§ **Data below**
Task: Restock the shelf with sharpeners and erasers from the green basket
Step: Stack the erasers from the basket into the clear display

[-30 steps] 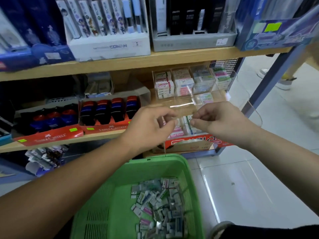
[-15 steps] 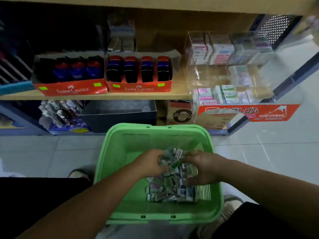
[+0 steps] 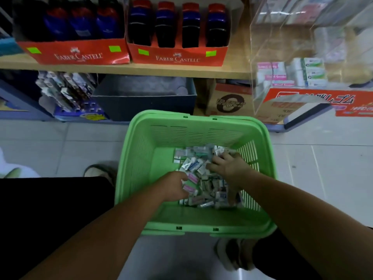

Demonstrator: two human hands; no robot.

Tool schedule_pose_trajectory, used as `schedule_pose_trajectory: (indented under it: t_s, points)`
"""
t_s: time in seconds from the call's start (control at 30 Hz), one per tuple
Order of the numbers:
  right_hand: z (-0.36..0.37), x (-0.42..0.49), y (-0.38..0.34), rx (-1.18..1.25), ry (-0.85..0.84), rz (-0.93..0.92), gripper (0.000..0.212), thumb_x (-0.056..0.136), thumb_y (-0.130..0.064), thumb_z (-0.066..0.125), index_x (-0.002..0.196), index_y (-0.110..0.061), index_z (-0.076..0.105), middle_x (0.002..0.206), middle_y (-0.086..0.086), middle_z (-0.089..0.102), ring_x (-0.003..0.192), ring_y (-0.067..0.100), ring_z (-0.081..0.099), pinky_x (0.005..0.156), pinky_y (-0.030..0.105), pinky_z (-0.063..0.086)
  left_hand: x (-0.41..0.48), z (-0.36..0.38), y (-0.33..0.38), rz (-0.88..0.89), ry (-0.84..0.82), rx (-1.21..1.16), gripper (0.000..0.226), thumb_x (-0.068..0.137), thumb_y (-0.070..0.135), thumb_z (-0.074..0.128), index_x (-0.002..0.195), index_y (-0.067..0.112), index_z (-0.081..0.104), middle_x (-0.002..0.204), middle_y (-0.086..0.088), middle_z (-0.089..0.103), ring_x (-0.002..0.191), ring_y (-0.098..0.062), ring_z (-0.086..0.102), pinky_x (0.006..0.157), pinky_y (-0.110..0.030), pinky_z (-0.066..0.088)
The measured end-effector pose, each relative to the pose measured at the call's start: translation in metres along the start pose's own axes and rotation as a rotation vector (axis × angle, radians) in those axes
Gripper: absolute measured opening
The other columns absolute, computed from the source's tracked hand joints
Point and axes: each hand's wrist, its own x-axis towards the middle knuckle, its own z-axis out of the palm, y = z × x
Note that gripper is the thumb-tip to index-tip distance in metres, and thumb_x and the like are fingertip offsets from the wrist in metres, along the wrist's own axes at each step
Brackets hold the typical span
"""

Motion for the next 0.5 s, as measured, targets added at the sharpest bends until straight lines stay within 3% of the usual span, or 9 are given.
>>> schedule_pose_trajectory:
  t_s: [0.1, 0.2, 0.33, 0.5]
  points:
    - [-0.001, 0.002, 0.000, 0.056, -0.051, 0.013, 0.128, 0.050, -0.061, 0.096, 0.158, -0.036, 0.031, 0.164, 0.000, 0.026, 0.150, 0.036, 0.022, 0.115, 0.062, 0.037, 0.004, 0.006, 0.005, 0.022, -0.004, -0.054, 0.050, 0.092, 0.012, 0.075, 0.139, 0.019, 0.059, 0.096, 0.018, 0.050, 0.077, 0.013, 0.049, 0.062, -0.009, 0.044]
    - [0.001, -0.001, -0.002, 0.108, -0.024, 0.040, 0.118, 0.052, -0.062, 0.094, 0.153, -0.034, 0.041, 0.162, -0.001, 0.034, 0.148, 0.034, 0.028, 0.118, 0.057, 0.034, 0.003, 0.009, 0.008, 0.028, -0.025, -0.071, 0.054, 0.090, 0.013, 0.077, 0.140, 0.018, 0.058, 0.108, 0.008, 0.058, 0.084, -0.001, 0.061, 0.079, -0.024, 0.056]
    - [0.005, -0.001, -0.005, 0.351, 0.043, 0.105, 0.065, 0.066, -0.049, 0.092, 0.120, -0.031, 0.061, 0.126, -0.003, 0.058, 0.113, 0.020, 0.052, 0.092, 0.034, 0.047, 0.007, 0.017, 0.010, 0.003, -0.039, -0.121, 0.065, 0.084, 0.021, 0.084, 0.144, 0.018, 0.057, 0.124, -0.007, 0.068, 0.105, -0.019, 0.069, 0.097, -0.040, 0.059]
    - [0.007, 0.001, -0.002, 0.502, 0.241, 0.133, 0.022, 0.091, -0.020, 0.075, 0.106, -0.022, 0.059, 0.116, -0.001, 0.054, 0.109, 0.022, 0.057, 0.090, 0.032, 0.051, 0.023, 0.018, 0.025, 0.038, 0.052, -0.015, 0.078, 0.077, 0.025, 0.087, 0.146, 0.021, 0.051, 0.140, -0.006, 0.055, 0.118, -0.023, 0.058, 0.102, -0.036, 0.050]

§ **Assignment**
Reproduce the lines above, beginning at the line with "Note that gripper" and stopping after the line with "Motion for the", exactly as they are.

§ **Result for this task**
Note that gripper is the thumb-tip to index-tip distance in metres, and thumb_x and the like are fingertip offsets from the wrist in metres, along the wrist's own axes at each step
Brackets hold the typical span
"""

Motion for the next 0.5 s, as measured, targets added at the sharpest bends until straight lines stay within 3% of the usual span, or 9 are given.

The exercise has been answered, and the work is done.